AVAILABLE DATA Start Marker
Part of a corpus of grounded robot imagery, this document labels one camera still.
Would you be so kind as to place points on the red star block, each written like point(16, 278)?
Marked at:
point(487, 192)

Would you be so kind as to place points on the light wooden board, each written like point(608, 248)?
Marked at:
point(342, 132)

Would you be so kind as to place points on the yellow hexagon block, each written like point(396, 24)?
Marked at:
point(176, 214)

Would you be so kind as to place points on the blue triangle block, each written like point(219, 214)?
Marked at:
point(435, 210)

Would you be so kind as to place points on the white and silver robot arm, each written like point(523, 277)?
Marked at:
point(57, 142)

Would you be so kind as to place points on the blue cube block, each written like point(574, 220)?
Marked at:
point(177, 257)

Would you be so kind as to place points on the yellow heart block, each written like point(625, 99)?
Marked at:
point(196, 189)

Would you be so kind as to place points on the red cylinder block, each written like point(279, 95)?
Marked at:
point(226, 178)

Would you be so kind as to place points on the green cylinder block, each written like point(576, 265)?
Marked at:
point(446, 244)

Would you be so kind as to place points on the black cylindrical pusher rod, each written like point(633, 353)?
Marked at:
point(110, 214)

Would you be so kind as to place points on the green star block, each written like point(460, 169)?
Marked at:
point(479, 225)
AVAILABLE DATA End Marker
AVAILABLE DATA Start Marker
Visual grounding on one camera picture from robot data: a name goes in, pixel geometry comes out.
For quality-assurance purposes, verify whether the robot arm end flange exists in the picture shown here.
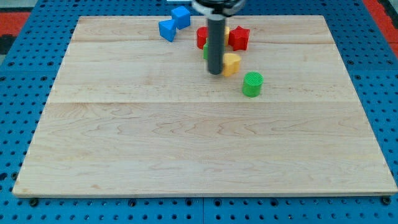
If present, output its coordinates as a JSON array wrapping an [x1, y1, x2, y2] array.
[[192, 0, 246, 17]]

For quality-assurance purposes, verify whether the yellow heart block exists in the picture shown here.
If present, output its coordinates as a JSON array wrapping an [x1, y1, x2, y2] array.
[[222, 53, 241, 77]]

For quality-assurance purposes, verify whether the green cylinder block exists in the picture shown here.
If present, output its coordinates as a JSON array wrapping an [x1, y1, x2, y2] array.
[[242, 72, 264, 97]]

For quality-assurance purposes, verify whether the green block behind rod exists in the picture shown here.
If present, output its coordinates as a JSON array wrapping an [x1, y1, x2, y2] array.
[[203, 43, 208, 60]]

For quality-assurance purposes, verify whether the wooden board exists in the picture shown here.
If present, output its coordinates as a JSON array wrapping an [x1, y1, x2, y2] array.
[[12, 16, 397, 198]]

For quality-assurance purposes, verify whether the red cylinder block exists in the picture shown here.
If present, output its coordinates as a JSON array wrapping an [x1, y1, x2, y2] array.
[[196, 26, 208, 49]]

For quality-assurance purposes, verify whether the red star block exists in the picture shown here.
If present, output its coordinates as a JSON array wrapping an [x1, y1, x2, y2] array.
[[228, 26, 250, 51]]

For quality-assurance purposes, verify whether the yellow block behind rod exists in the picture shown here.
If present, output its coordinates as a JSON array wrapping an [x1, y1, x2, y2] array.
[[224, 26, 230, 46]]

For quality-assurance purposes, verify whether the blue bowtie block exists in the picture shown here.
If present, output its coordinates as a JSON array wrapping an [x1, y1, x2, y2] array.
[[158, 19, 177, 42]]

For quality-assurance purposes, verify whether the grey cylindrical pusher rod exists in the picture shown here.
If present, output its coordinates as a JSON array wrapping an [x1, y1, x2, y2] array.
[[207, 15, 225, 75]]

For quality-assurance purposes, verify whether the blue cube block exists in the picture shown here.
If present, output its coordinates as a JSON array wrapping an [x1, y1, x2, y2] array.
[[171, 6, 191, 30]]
AVAILABLE DATA End Marker
WHAT IS NEEDED
Among the lines of the data, which ones contain the word "wooden"? Show them.

RESPONSE TO THIS EXERCISE
Would you be so kind as to place points on the light wooden board, each written like point(608, 248)?
For quality-assurance purposes, verify whether the wooden board exists in the picture shown here.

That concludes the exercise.